Would fans normally tune in to a match between Milwaukee and Ball State? Unlikely. But when these two are in a single possession game with 24 seconds left and the season is only 2 1/2 hours old – well, you tune in. (Ball State won, 84-75.)

It was also encouraging to have the fans back in full force in the arenas. ESPN broadcaster Ryan Ruocco rather hilariously remarked during the game in NC State that the microphones probably picked up the roaring man behind them. The nation and the world are by no means over the COVID-19 pandemic, but the return to pre-pandemic normality is refreshing if done safely.

Khayla Pointer headlines Kim Mulkey’s first win over LSU

Khayla Pointer chose to stay at LSU for another year under the new COVID eligibility rule, opening her fifth season with a triple-double.

The All-SEC guard finished with 13 points, 13 assists and 11 rebounds to lead LSU over visiting Nicholls State, 82-40, for head coach Kim Mulkey’s first win at the school. It was the third triple-double in the program’s history, after Katharine Graham (2010) and Cornelia Gayden, who had two in the 1994-95 season.

Pointer is one of three players to take advantage of the added eligibility, and she even chose to stay after her aunt, Nikki Fargas, resigned as head coach in April. She later joined the WNBA’s Las Vegas Aces as team president.
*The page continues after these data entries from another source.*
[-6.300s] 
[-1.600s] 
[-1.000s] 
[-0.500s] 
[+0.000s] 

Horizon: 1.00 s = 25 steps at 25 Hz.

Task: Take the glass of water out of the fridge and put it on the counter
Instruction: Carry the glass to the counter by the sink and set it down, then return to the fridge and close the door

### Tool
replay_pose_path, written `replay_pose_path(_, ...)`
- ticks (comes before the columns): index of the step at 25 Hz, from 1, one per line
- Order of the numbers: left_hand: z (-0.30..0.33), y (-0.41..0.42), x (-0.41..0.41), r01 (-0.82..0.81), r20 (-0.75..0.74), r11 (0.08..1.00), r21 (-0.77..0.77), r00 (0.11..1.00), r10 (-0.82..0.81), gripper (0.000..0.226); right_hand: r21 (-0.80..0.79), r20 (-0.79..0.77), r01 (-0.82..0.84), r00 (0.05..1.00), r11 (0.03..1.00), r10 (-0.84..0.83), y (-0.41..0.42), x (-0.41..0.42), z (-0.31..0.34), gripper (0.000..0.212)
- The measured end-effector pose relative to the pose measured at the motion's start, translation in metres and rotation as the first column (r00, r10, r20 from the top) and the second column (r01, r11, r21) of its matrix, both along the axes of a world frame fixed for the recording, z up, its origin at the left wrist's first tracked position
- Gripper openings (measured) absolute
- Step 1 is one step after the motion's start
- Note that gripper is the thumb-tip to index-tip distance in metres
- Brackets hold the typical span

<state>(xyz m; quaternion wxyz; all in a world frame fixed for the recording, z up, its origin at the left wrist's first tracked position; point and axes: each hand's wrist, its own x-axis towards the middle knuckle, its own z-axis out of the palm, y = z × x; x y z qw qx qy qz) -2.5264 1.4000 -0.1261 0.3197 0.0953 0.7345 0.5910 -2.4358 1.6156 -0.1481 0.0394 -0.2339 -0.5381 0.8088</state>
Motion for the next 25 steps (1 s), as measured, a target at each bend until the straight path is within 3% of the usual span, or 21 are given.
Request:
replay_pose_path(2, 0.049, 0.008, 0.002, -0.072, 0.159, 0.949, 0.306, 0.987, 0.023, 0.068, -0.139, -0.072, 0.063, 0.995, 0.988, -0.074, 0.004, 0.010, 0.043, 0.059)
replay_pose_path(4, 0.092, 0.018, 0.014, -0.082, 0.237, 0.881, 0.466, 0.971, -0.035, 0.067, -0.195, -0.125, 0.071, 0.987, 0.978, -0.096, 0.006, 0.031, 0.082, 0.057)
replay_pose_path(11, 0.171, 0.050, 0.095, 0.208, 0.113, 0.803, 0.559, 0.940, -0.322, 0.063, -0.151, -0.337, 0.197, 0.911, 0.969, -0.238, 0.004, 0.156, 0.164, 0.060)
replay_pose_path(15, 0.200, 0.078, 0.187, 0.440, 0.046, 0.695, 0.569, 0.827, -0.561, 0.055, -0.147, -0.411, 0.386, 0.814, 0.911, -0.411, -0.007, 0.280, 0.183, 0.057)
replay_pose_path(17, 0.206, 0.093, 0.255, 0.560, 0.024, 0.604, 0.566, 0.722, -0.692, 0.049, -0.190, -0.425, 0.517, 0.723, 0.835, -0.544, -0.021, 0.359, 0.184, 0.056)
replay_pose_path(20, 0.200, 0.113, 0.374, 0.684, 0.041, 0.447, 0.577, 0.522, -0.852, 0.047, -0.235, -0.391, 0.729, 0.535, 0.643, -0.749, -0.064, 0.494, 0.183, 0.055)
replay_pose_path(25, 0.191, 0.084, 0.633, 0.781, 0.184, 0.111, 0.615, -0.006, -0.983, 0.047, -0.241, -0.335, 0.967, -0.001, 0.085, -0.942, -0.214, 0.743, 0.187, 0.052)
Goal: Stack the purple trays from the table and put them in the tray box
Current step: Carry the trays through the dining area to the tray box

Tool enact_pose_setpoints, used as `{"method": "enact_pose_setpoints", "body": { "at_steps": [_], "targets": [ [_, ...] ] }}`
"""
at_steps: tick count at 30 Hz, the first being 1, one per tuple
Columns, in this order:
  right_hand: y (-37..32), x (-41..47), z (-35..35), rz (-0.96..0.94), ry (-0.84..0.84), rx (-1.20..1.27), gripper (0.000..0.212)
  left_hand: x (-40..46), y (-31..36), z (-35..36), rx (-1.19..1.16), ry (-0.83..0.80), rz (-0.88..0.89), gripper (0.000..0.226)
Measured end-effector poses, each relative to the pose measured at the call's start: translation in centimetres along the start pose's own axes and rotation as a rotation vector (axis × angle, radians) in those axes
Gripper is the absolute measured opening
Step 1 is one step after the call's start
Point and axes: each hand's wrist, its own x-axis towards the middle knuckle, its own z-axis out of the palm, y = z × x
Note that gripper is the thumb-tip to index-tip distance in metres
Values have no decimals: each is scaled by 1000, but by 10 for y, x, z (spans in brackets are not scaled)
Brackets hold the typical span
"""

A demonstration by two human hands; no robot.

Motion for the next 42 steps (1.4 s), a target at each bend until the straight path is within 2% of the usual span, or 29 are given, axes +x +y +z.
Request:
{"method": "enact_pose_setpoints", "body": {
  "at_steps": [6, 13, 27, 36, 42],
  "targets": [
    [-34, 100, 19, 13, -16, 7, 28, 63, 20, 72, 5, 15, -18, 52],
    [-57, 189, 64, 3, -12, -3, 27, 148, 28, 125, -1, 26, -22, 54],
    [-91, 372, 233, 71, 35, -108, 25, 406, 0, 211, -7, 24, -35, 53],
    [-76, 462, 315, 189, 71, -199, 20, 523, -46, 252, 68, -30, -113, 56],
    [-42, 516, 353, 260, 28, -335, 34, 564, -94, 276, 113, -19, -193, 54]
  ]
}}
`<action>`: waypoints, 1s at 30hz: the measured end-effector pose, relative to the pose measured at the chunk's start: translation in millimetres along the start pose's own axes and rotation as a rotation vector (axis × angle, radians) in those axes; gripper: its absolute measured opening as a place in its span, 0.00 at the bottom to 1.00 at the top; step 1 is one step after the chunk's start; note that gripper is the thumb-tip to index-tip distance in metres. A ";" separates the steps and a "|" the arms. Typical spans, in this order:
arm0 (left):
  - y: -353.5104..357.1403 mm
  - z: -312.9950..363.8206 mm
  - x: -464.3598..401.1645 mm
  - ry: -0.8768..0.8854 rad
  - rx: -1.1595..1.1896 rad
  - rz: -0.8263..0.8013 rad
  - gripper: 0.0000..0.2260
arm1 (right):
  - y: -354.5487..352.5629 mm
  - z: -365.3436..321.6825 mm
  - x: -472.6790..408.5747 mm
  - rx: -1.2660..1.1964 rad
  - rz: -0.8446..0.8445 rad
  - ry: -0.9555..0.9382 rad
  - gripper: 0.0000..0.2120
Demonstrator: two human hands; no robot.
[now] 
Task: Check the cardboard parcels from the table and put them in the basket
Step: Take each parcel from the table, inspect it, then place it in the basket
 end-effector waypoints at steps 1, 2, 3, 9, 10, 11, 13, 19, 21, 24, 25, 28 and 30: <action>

Guard Jailin Cherry (12 points, three assists) and center Faustine Aifuwa (eight points, four rebounds) are the other two who stayed for another year. The rosters across the country are overcrowded due to the rule, and that means many teams come back full of experience. That will be something to watch all year and years to come as coaches balance veterans with raw talent and win now versus more development.

The Tigers’ first major test won’t be until December 2 against the state of Iowa in the SEC/Big 12 challenge.